Управляющий идет к пастору, чтобы переговорить с ним. Мягким, как бархат, голосом пастор приводит доводы, которые удерживают его от совершения христианского обряда над гробом самоубийцы. Управляющий, со своей стороны, выпаливает в него подсказанными доводами.
Они говорят долго и наконец после трех рюмок водки приходят к соглашению. Могильщик получает указание вырыть могилу за часовней, в дальнем углу кладбища. Там похоронен один русский. Он в войну вскрыл себе вены. Не мог больше выносить жизнь на чужбине. Там, по правде говоря, должен бы лежать и старик Шнайдер, отец Альберта Шнайдера. Он ведь тоже повесился с пьяных глаз, но, благодарение богу, успел еще при жизни оплатить погребение по всем правилам для себя и своего семейства.
Перед дверями Мюллеров собралась небольшая группка.

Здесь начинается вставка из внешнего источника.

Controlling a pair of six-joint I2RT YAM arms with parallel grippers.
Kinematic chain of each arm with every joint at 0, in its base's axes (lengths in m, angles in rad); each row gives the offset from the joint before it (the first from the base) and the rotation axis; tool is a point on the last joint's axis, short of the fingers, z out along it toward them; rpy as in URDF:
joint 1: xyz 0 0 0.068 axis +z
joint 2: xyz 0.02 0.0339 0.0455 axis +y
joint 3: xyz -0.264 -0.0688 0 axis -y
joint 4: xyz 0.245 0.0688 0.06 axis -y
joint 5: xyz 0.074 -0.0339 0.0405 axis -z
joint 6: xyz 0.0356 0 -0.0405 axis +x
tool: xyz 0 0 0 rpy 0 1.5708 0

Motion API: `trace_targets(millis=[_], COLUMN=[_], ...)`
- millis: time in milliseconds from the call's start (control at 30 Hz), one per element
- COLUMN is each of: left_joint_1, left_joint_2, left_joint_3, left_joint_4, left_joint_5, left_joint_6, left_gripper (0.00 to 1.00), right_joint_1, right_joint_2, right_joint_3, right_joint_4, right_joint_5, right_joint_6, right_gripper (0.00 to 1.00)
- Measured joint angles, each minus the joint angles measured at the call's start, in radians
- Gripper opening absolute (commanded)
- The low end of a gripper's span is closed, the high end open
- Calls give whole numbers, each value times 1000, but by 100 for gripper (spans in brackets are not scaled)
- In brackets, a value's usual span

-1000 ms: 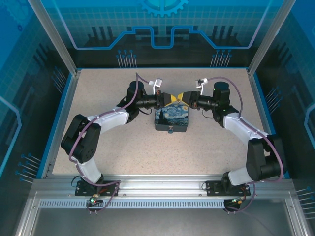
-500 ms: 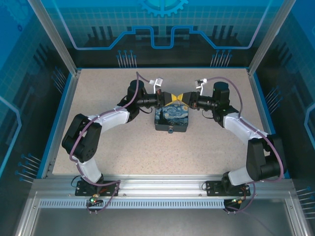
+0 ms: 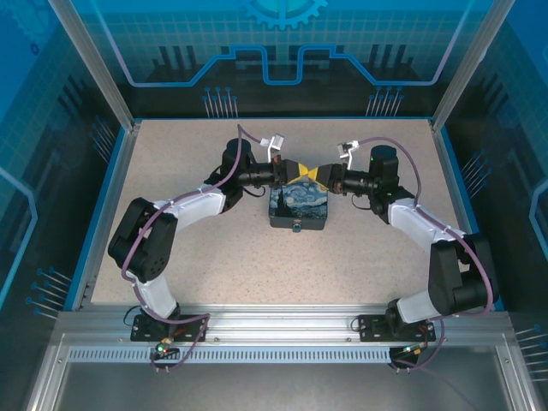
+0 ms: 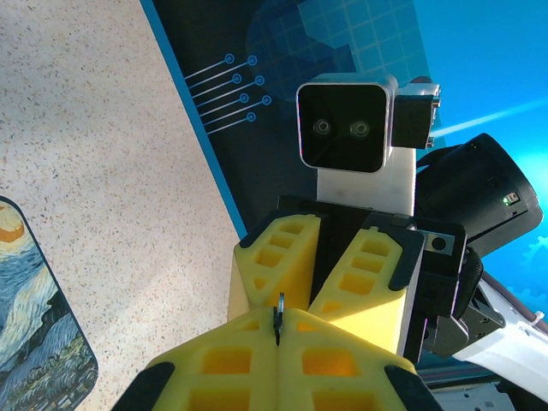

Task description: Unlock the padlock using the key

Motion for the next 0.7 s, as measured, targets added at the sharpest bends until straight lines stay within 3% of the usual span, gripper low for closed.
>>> trace_targets(millis=[433,700], left_joint_1=[0,0], left_joint_2=[1,3], left_joint_3=[0,0], left_joint_4=[0,0], left_joint_5=[0,0], left_joint_6=[0,0], left_gripper=[0,0], right_joint_1=[0,-9], right_joint_2=[0,0], right_joint_3=[-5,-5], right_joint_4=[0,0], right_joint_5=[-1,-1], right_joint_6=[0,1], right_gripper=[15,19])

Фрау Мюллер взяла у фрау Венскат взаймы черный плащ и надела его поверх цветастого воскресного платья. Пастор заставляет себя ждать. Его милость уже трижды присылал спросить, начались похороны или нет. Назначено было на четыре. Но вот уже шесть, а люди все ждут.
Гримка идет к себе перекусить. Остальные кучера по очереди выскальзывают из толпы, чтобы задать на ночь корму лошадям. Собираются отрядить к пастору гонца. Приходит управляющий.

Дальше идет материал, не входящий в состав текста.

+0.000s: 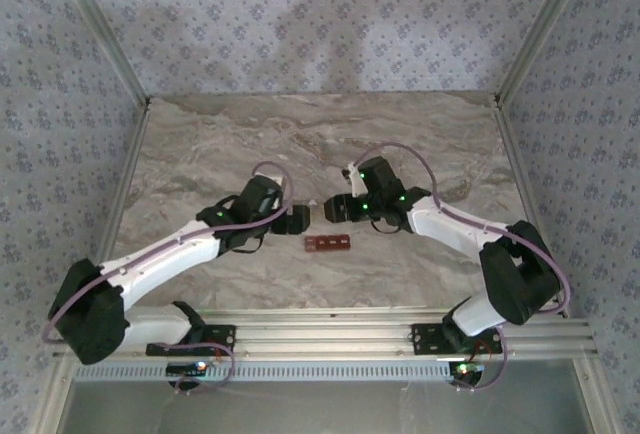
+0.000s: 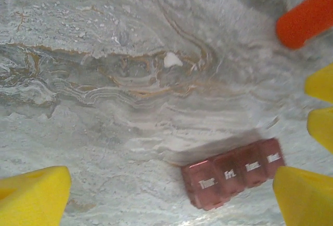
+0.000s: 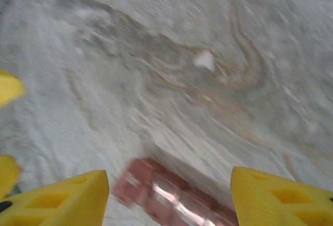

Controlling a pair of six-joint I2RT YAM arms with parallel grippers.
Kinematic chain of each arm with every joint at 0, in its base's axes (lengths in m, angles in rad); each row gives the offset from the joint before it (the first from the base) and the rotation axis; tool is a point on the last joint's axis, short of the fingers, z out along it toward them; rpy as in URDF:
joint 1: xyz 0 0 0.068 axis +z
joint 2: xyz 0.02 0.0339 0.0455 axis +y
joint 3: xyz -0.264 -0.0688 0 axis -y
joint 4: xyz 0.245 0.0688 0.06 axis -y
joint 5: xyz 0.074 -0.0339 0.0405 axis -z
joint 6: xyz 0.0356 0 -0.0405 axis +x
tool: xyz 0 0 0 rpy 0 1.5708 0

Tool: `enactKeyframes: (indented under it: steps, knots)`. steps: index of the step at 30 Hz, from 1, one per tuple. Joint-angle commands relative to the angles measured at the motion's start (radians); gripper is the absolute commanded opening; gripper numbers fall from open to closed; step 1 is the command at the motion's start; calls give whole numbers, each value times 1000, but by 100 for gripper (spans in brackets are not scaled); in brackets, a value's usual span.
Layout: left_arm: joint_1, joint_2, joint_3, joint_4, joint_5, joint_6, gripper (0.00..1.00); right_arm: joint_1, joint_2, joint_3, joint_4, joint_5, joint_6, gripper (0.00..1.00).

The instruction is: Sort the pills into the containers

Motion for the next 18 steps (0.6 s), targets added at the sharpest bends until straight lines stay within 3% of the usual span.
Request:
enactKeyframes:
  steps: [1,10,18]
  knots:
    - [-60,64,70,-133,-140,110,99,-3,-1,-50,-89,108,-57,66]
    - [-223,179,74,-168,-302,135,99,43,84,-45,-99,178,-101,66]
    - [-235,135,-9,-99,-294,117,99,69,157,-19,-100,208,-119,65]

— Чего суетитесь? Будет вам пастор. Я с ним разговаривал.
Половина восьмого — без малого. Весь побагровев, Блемска поднимается на ступеньку крыльца и говорит:
— А теперь пошли, и будь что будет!
Шестеро работников входят в дом и через некоторое время возвращаются с гробом, стоящим на носилках. Женщины тихо плачут в чистые носовые платки. Отец берет Элизабет за руку. Он тоже плачет и утирает слезы тыльной стороной ладони. Венскат бормочет:
— Тогда давайте по меньшей мере споем. — И заводит: — «Господь моя сила и крепость…»
Лакей Леопольд караулил их на огородах. Он подает рукой знак в сторону замка, после чего тотчас появляется его милость.
Маленькая процессия неуверенно трогается в путь. Сбегаются из конюшен кучера и тоже примыкают к ней. Последним прибегает Гримка. Он что-то жует.
По дороге процессия натыкается на пастора. Глаза пастора за толстыми стеклами очков моргают еще больше, чем обычно. Пастор явился в полном облачении и занял место за гробом рядом с фрау Мюллер.
— Он ждал, пока сядет солнце, — шепчет одна из работниц.
Его милость, однако, расслышал этот шепот.
— Какое отношение имеет солнце к похоронам?
Женщины молчат.
— Фрау Венскат, скажите, пожалуйста, какое отношение?
— Людей, которые сами наложили на себя руки, можно предавать земле лишь после захода солнца, милостивый господин.
Господин качает головой.
Надгробное слово оказывается предельно кратким, оно будто утыканная булавками подушечка под голову Мюллеру.
Короче говоря, умереть должны все, но отнимать жизнь у самих себя мы не имеем права, потому что не сами себе ее дали. Нет и нет, мы должны смиренно ждать, пока богу не будет угодно взять нас из этой юдоли скорби.
Короткая, нестройная молитва и — аминь. Три руки — три пригоршни песка, как последний привет. Лопе берет песок обеими руками. Мать не плачет, остальные женщины притворно всхлипывают.
— Итак, мы не должны отнимать жизнь у самих себя, ибо это неугодно богу, — философствует Блемска в разговоре с Фердинандом на обратном пути, — а как быть, когда жизнь у нас отнимает кто-нибудь другой?
— Тогда этот другой бывает заклеймен как убийца и кара поражает его еще здесь, на земле, от руки… как бы это выразиться? От руки правосудия.
— Нет, я не про то. Вот если кто толкнет нас на самоубийство, как те, что гонят нас на войну?